## ACTIVITY
Search the records for "list". Copy every line where it appears.

## RECORDS SUPPLIED
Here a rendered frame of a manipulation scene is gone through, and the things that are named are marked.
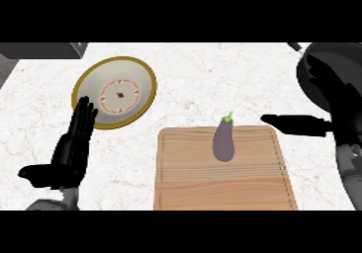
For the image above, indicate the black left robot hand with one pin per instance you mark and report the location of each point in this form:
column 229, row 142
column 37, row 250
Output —
column 71, row 148

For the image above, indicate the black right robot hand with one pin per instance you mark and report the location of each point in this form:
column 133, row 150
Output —
column 344, row 108

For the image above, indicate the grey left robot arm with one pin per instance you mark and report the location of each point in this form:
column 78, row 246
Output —
column 55, row 201

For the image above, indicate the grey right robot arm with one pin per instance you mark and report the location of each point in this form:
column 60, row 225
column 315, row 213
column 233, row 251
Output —
column 353, row 174

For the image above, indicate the black pot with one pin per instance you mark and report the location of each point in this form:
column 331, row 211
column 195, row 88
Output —
column 334, row 66

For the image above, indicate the purple eggplant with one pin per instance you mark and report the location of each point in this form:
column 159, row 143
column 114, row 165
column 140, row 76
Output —
column 223, row 145

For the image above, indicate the wooden cutting board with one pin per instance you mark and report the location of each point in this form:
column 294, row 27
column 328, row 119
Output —
column 222, row 174

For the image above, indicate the gold-rimmed grey plate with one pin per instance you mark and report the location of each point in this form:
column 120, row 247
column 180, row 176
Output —
column 115, row 92

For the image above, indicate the dark grey appliance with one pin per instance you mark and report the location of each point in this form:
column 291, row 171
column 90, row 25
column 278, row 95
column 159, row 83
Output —
column 40, row 50

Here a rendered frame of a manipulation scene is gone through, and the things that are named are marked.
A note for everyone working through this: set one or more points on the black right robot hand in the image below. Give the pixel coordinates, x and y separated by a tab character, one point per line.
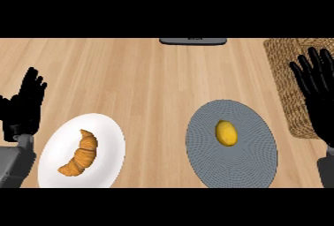
322	106

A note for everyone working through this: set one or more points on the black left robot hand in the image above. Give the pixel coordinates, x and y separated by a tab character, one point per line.
22	109

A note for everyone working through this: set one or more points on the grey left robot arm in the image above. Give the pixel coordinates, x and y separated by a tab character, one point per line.
15	160

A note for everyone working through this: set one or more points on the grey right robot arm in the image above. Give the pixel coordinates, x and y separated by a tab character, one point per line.
327	167

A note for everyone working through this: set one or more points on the brown wicker basket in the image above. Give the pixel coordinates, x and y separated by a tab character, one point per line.
291	88

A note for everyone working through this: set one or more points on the yellow lemon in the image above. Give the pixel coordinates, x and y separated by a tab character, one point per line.
226	133

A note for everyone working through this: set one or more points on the grey round placemat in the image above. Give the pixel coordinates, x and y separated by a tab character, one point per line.
231	144

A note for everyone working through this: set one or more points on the white oval plate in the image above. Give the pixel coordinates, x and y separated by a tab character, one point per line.
83	151

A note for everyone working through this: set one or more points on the golden brown croissant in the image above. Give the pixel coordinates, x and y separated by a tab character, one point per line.
80	156

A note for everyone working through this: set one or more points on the dark grey appliance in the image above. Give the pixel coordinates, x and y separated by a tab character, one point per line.
192	41

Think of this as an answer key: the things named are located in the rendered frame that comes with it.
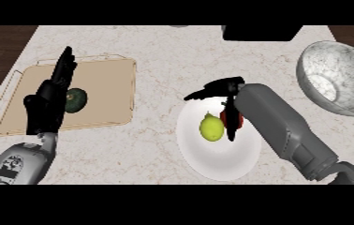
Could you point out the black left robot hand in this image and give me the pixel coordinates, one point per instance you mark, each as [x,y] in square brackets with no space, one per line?
[44,105]

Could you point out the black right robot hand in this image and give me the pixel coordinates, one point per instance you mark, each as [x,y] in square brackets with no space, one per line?
[228,88]

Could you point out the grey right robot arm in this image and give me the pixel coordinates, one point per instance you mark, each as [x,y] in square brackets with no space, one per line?
[283,128]

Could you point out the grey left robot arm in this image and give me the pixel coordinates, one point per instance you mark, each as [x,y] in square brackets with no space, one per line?
[23,161]

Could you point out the yellow-green pear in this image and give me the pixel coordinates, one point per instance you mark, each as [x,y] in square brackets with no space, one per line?
[211,127]

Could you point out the white plate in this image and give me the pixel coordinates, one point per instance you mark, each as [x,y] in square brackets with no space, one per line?
[215,150]

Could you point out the white marble bowl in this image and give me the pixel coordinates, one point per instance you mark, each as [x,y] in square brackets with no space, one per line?
[329,75]

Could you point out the dark green avocado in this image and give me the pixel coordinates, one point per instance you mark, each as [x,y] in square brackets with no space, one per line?
[76,100]

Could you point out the red fruit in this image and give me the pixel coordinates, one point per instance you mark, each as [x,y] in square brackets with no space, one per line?
[240,121]

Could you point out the beige tray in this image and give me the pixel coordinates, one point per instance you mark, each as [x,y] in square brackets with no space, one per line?
[95,88]

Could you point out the black appliance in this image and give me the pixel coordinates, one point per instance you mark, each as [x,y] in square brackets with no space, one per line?
[259,32]

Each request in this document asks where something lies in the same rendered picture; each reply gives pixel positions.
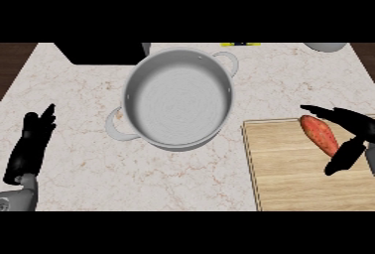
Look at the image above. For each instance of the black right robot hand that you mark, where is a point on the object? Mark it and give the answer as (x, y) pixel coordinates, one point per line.
(348, 132)

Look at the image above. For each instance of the yellow object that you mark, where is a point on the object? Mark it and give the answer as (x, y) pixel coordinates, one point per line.
(239, 44)

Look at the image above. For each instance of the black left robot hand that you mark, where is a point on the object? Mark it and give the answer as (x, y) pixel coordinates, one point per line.
(28, 149)

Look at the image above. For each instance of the black appliance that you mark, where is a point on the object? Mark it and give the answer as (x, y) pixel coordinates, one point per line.
(104, 53)

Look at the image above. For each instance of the grey metal pot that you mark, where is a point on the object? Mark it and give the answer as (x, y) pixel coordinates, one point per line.
(175, 99)

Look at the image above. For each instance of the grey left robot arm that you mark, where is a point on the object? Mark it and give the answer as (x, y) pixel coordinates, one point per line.
(19, 196)

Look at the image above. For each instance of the wooden tray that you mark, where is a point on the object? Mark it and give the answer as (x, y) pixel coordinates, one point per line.
(302, 172)

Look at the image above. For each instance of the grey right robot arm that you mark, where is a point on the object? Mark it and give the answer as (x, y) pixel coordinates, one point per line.
(370, 162)

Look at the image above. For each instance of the orange sweet potato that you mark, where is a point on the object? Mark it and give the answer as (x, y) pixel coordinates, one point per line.
(318, 134)

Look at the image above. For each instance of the grey round object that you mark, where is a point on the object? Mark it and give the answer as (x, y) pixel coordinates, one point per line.
(326, 47)

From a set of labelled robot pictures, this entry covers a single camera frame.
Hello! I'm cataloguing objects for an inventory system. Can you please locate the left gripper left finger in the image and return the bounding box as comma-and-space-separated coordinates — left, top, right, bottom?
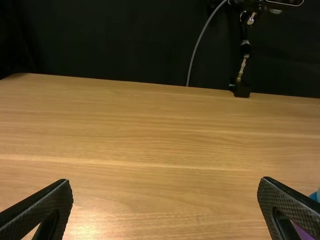
0, 178, 73, 240

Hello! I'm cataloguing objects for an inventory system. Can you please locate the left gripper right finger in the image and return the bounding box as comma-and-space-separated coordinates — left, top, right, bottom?
257, 176, 320, 240

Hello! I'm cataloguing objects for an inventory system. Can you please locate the black clamp stand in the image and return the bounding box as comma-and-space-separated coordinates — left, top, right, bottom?
227, 3, 263, 98

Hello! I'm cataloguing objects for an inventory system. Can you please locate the dark blue ring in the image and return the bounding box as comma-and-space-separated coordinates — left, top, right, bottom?
308, 191, 320, 204

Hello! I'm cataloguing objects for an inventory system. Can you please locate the purple ring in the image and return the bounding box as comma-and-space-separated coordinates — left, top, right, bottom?
292, 221, 314, 240

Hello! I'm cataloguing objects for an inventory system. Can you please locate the grey cable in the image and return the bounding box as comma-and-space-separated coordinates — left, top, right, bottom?
186, 0, 230, 87

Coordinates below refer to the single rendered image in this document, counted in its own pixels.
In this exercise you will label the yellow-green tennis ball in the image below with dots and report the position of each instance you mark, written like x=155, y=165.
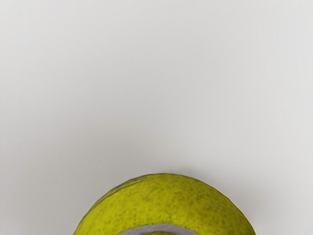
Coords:
x=166, y=203

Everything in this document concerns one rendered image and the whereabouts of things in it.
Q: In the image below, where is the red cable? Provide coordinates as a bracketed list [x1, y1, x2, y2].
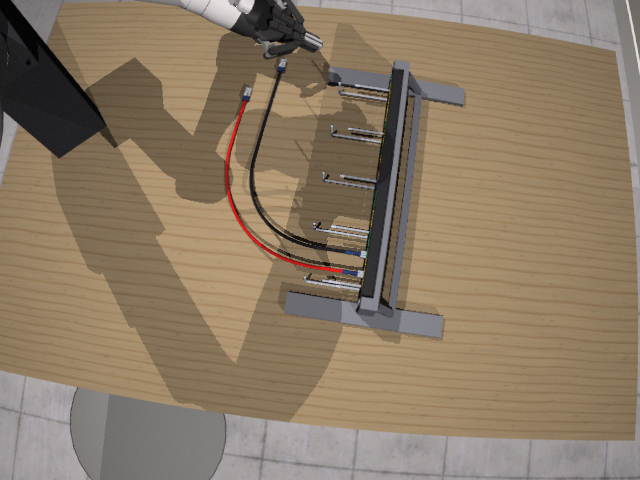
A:
[225, 100, 349, 274]

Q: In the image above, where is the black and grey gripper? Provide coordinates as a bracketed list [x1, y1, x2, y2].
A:
[228, 0, 323, 60]

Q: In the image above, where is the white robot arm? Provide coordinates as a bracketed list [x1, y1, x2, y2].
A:
[0, 0, 255, 148]

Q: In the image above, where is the black patch cord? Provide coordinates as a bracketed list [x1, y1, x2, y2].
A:
[249, 71, 353, 255]

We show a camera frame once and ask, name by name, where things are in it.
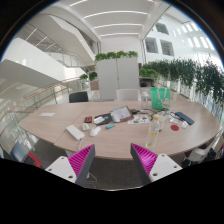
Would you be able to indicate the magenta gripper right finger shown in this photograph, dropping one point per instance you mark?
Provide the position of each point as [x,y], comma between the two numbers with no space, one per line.
[150,166]

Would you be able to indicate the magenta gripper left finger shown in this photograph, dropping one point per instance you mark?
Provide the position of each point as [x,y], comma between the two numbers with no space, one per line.
[75,167]

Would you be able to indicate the clear plastic water bottle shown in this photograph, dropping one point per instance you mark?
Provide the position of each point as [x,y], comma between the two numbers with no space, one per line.
[153,132]

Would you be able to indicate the white power strip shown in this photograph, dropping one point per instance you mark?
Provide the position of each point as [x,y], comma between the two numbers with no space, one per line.
[76,133]

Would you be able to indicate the white computer mouse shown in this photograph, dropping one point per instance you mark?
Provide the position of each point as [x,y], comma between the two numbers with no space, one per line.
[94,131]

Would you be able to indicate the small white round device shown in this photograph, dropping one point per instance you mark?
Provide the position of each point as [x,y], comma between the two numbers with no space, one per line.
[85,126]

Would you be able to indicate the red black small device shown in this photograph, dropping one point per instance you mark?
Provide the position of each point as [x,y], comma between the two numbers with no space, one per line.
[88,119]

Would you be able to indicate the colourful sticker sheet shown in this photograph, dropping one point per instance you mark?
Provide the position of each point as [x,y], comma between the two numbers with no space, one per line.
[139,119]

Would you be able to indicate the red round coaster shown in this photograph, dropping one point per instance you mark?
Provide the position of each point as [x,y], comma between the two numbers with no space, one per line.
[174,127]

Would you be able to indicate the blue marker pen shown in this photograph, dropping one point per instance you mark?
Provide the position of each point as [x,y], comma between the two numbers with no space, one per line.
[110,126]

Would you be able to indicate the black pouch with papers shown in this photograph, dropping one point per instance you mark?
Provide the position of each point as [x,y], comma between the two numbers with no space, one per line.
[103,119]

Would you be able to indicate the brown notebook with papers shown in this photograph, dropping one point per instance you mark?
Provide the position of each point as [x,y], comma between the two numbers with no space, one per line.
[121,114]

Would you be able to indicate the white chair at right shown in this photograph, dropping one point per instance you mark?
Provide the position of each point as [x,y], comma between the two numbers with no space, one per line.
[198,154]

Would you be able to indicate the white chair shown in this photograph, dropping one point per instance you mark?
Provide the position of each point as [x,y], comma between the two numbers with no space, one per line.
[198,154]
[127,95]

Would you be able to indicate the small white charger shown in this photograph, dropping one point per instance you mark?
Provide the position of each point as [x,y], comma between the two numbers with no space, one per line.
[184,125]

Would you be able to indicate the dark smartphone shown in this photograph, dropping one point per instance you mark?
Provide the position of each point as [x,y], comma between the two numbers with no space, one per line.
[185,118]

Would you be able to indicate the black office chair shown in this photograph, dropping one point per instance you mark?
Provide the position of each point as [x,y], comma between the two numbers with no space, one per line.
[78,97]

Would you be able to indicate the red blue chair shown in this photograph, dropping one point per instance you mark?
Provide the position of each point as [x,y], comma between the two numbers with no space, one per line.
[20,155]

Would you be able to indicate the clear tall cup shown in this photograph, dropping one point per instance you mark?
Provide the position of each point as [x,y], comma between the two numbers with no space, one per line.
[144,100]

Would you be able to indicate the green tote bag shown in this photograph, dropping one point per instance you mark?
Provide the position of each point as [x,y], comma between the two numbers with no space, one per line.
[160,98]

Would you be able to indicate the white chair back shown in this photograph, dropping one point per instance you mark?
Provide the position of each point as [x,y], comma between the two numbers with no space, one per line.
[127,95]

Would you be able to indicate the white tall cabinet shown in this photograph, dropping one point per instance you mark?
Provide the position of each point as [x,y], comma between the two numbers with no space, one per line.
[115,74]

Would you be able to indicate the green hedge planter row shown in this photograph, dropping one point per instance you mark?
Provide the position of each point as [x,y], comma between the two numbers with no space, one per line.
[207,78]

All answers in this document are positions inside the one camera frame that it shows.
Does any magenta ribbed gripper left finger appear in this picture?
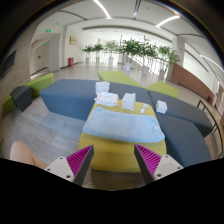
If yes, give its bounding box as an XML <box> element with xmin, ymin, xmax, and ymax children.
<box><xmin>46</xmin><ymin>145</ymin><xmax>94</xmax><ymax>186</ymax></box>

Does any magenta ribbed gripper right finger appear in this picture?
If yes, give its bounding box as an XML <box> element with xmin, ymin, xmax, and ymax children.
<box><xmin>134</xmin><ymin>144</ymin><xmax>183</xmax><ymax>184</ymax></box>

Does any light blue towel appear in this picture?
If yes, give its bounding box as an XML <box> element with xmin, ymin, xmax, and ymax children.
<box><xmin>83</xmin><ymin>107</ymin><xmax>165</xmax><ymax>143</ymax></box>

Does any yellow ottoman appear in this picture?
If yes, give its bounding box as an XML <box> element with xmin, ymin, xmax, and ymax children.
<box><xmin>79</xmin><ymin>100</ymin><xmax>167</xmax><ymax>173</ymax></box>

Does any grey right sofa block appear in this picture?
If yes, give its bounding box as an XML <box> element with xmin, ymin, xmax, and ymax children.
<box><xmin>109</xmin><ymin>82</ymin><xmax>214</xmax><ymax>168</ymax></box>

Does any person's bare knee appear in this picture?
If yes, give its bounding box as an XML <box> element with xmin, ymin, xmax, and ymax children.
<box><xmin>10</xmin><ymin>141</ymin><xmax>47</xmax><ymax>169</ymax></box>

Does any small white tube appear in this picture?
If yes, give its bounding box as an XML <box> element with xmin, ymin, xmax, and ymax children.
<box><xmin>140</xmin><ymin>104</ymin><xmax>149</xmax><ymax>114</ymax></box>

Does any white tissue box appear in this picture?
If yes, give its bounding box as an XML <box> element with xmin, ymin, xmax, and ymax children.
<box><xmin>156</xmin><ymin>100</ymin><xmax>167</xmax><ymax>114</ymax></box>

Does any blue-grey left sofa block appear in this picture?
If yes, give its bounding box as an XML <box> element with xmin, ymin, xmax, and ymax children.
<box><xmin>40</xmin><ymin>79</ymin><xmax>96</xmax><ymax>121</ymax></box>

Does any green sofa block right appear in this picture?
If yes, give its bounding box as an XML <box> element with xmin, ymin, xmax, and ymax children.
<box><xmin>146</xmin><ymin>82</ymin><xmax>179</xmax><ymax>98</ymax></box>

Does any green sofa block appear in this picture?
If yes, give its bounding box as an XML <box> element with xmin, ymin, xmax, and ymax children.
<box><xmin>146</xmin><ymin>82</ymin><xmax>179</xmax><ymax>98</ymax></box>
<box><xmin>98</xmin><ymin>71</ymin><xmax>142</xmax><ymax>88</ymax></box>

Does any stack of white towels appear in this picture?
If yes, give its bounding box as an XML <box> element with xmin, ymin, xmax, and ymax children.
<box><xmin>95</xmin><ymin>81</ymin><xmax>110</xmax><ymax>93</ymax></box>

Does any dark grey cube stool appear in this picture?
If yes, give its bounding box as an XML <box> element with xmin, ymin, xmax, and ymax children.
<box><xmin>10</xmin><ymin>86</ymin><xmax>32</xmax><ymax>111</ymax></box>

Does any green bench left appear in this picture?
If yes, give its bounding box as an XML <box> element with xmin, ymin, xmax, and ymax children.
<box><xmin>2</xmin><ymin>73</ymin><xmax>54</xmax><ymax>113</ymax></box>

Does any brown reception counter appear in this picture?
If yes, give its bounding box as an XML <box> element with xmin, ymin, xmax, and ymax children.
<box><xmin>170</xmin><ymin>64</ymin><xmax>214</xmax><ymax>99</ymax></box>

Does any green sofa block centre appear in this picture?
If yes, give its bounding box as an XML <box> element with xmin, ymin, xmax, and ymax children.
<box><xmin>98</xmin><ymin>71</ymin><xmax>142</xmax><ymax>88</ymax></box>

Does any red bin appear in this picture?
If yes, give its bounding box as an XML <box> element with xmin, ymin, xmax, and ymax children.
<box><xmin>68</xmin><ymin>58</ymin><xmax>74</xmax><ymax>67</ymax></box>

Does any potted plant right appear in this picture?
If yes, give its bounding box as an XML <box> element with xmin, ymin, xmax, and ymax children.
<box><xmin>140</xmin><ymin>37</ymin><xmax>157</xmax><ymax>75</ymax></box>

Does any potted plant far left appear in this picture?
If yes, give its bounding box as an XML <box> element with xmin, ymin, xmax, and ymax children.
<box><xmin>83</xmin><ymin>45</ymin><xmax>94</xmax><ymax>63</ymax></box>

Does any potted plant in white pot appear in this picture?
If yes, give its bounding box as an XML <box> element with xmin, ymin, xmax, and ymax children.
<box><xmin>119</xmin><ymin>39</ymin><xmax>141</xmax><ymax>71</ymax></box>

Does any black metal frame rack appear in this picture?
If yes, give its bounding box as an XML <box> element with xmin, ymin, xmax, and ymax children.
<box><xmin>197</xmin><ymin>99</ymin><xmax>224</xmax><ymax>159</ymax></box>

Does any dark wall screen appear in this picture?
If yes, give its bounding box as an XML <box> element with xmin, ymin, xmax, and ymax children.
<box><xmin>0</xmin><ymin>52</ymin><xmax>16</xmax><ymax>79</ymax></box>

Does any yellow wall poster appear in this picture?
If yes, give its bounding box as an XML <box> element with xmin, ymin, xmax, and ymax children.
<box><xmin>69</xmin><ymin>36</ymin><xmax>78</xmax><ymax>45</ymax></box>

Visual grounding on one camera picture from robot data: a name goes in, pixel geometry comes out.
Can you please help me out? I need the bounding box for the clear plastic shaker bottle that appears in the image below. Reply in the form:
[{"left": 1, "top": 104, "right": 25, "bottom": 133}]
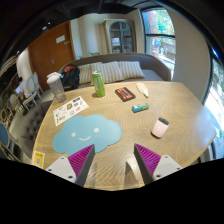
[{"left": 47, "top": 72, "right": 66, "bottom": 103}]

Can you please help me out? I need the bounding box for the striped pillow right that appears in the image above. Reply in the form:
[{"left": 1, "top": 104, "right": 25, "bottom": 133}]
[{"left": 118, "top": 61, "right": 145, "bottom": 79}]

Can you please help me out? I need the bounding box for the black and red case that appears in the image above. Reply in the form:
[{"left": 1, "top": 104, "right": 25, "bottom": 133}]
[{"left": 115, "top": 87, "right": 135, "bottom": 102}]

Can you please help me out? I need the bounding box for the striped pillow left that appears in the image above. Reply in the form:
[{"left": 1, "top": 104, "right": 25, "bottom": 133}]
[{"left": 79, "top": 62, "right": 100, "bottom": 84}]

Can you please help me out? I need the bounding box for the green blue tissue pack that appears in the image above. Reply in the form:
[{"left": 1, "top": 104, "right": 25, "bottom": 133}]
[{"left": 132, "top": 103, "right": 149, "bottom": 113}]

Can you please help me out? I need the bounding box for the yellow sticker card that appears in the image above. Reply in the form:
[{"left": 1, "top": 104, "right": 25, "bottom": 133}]
[{"left": 33, "top": 151, "right": 45, "bottom": 168}]

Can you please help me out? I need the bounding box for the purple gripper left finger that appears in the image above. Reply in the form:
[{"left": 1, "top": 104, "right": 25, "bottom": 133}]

## EXERCISE RESULT
Q: In the image below, where is the red cable? Provide coordinates as a bracketed list [x1, y1, x2, y2].
Q: In the image above, where is the black and grey gripper? Provide coordinates as a bracketed list [x1, y1, x2, y2].
Q: In the image above, where is the white robot arm? Provide coordinates as a bracketed list [x1, y1, x2, y2].
Q: In the image above, where is the black patch cord? Provide coordinates as a bracketed list [x1, y1, x2, y2].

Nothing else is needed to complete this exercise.